Here are some more photo's.

A cup a tea please.


A new dance step.




See how nice the tables look.


I am waiting for some photo's to come to me should get them in the middle of the week and ill share some more good photo's from last night. Thank you.​


----------



## LynandIndigo (Jan 21, 2012)

shanebudgie said:


> looks like you had a wonderful time my friend.thanks so much for the photos.the dress looked really great on you.and your hair color is beautiful.blessings and take care.:green pied:


Thank you Shane.


----------



## Niamhf (Dec 17, 2013)

Looks like a fun night Lyn  I'm glad everyone had fun


----------



## LynandIndigo (Jan 21, 2012)

Niamhf said:


> Looks like a fun night Lyn  I'm glad everyone had fun


Thanks Niamhf. Yes we did have a fun night wasn't late got home at 8 30pm


----------



## StarlingWings (Mar 15, 2013)

Lyn, that looked like a lot of fun! I'll bet your keyboard playing was lovely 

The sailor cooks look so smart in their caps! And of course, I couldn't go without mentioning your gorgeous dress 

You looked lovely! I look forward to seeing the pictures of the ball :thumbsup:


----------



## LynandIndigo (Jan 21, 2012)

StarlingWings said:


> Lyn, that looked like a lot of fun! I'll bet your keyboard playing was lovely
> 
> The sailor cooks look so smart in their caps! And of course, I couldn't go without mentioning your gorgeous dress
> 
> You looked lovely! I look forward to seeing the pictures of the ball :thumbsup:


Thank you Gi Gi. Yes it was a fun night. They are going to do a theme in July for Christmas in July. I have to dress up in Christmas clothes. Should be a good night.Thank you for noticing my dress i also had my hair highlighted to. All of the staff and residents wanted my dress i said no they can't have it.


----------



## RavensGryf (May 8, 2015)

Lyn you look so cute in the lovely dress, and the sailor hat!!  The tables look so nice too. I can tell what a fun time it was!


----------



## Kate C (Oct 15, 2007)

Great pictures Lyn. Everyone looks like they had a great time. Your dress looks lovely as does your hair.


----------



## LynandIndigo (Jan 21, 2012)

Kate C said:


> Great pictures Lyn. Everyone looks like they had a great time. Your dress looks lovely as does your hair.

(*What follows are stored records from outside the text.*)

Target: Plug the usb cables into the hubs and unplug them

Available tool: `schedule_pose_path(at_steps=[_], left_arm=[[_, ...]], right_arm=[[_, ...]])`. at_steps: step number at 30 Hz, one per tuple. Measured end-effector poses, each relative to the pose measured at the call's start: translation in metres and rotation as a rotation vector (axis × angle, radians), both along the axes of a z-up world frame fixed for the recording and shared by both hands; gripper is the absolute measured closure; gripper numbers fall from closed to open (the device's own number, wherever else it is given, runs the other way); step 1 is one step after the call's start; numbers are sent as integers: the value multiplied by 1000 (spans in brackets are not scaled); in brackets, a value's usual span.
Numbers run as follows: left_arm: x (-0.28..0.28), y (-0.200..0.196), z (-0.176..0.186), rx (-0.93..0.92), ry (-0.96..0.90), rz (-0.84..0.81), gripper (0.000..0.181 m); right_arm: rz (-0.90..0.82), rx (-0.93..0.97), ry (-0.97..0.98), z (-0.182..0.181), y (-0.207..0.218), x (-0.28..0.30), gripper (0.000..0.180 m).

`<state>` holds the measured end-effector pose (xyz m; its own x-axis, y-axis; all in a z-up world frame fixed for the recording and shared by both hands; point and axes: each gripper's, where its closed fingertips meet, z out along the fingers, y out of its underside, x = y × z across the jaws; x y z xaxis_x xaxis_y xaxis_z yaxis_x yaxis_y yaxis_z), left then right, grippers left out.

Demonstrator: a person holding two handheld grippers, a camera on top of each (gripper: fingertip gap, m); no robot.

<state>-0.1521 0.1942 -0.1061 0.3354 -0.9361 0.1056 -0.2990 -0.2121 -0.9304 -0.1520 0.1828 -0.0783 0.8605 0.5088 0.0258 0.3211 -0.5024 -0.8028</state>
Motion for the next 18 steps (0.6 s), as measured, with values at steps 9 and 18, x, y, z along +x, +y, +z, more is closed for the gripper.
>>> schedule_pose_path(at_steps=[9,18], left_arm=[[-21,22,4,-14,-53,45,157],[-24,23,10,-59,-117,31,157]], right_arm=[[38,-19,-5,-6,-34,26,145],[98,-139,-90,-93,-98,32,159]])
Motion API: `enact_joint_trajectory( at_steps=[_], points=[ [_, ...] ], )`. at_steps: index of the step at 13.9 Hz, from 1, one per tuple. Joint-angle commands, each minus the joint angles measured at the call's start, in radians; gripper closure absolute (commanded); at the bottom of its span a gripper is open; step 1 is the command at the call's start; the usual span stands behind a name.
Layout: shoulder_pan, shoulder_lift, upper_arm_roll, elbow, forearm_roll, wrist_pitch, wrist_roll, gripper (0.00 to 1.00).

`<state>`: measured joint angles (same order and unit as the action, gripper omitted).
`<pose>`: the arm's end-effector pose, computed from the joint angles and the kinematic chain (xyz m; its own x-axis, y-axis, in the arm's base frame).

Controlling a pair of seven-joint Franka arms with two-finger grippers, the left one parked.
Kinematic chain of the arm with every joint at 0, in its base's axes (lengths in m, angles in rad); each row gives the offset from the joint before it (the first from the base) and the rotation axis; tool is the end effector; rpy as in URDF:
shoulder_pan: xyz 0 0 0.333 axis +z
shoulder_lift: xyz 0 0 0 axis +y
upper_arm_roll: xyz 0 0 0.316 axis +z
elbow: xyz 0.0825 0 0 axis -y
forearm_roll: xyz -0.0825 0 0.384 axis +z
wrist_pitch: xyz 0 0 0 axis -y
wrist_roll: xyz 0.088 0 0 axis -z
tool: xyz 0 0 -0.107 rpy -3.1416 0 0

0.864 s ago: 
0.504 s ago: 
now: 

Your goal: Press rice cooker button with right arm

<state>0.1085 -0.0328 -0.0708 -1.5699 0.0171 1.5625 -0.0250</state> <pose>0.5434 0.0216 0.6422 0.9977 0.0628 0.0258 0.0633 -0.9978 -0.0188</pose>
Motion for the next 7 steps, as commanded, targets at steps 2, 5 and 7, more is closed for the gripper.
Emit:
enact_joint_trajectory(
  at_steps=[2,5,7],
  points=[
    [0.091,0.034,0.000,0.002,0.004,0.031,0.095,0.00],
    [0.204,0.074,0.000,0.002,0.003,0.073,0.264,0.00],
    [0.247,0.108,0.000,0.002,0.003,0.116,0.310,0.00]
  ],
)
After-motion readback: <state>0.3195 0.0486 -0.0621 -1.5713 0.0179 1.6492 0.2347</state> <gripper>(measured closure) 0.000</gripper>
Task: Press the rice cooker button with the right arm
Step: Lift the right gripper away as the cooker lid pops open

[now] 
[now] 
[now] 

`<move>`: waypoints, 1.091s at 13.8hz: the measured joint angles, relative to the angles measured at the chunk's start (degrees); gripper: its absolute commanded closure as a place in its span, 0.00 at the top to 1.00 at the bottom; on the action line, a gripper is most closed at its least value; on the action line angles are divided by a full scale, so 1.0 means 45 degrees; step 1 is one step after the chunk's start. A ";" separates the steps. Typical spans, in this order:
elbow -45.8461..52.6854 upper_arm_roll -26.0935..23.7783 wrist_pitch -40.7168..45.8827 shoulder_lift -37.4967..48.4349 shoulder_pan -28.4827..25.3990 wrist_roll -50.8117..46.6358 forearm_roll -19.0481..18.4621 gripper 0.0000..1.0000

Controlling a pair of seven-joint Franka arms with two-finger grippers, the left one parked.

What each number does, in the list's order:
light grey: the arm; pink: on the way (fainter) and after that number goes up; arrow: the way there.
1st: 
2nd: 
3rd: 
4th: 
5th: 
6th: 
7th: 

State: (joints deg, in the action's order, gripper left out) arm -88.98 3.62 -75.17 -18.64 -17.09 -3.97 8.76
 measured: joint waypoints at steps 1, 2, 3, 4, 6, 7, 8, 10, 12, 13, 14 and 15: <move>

Thank you Kate. It was a fun night but the food was really good yum now i am still full.. I went to sleep really easy last night.



RavensGryf said:


> Lyn you look so cute in the lovely dress, and the sailor hat!!  The tables look so nice too. I can tell what a fun time it was!


Thank you Julie. I am glad you like my dress and sailor hat.


----------



## Jo Ann (Sep 3, 2011)

*My*

What a fun trip, Lyn, The hair and Dress are lovely. I am looking forward to more pics. The cooks look like fun to work with. I admire your talent on the keyboard. Blessings, Jo Ann:yellow face 2::yellow face 2::hug::hug::yellow face 2::yellow face 2:


----------



## aluz (Jul 24, 2011)

I see you had quite the lovely time, Lyn! I'm sure the residents at the nursing home loved your keyboard performance!


----------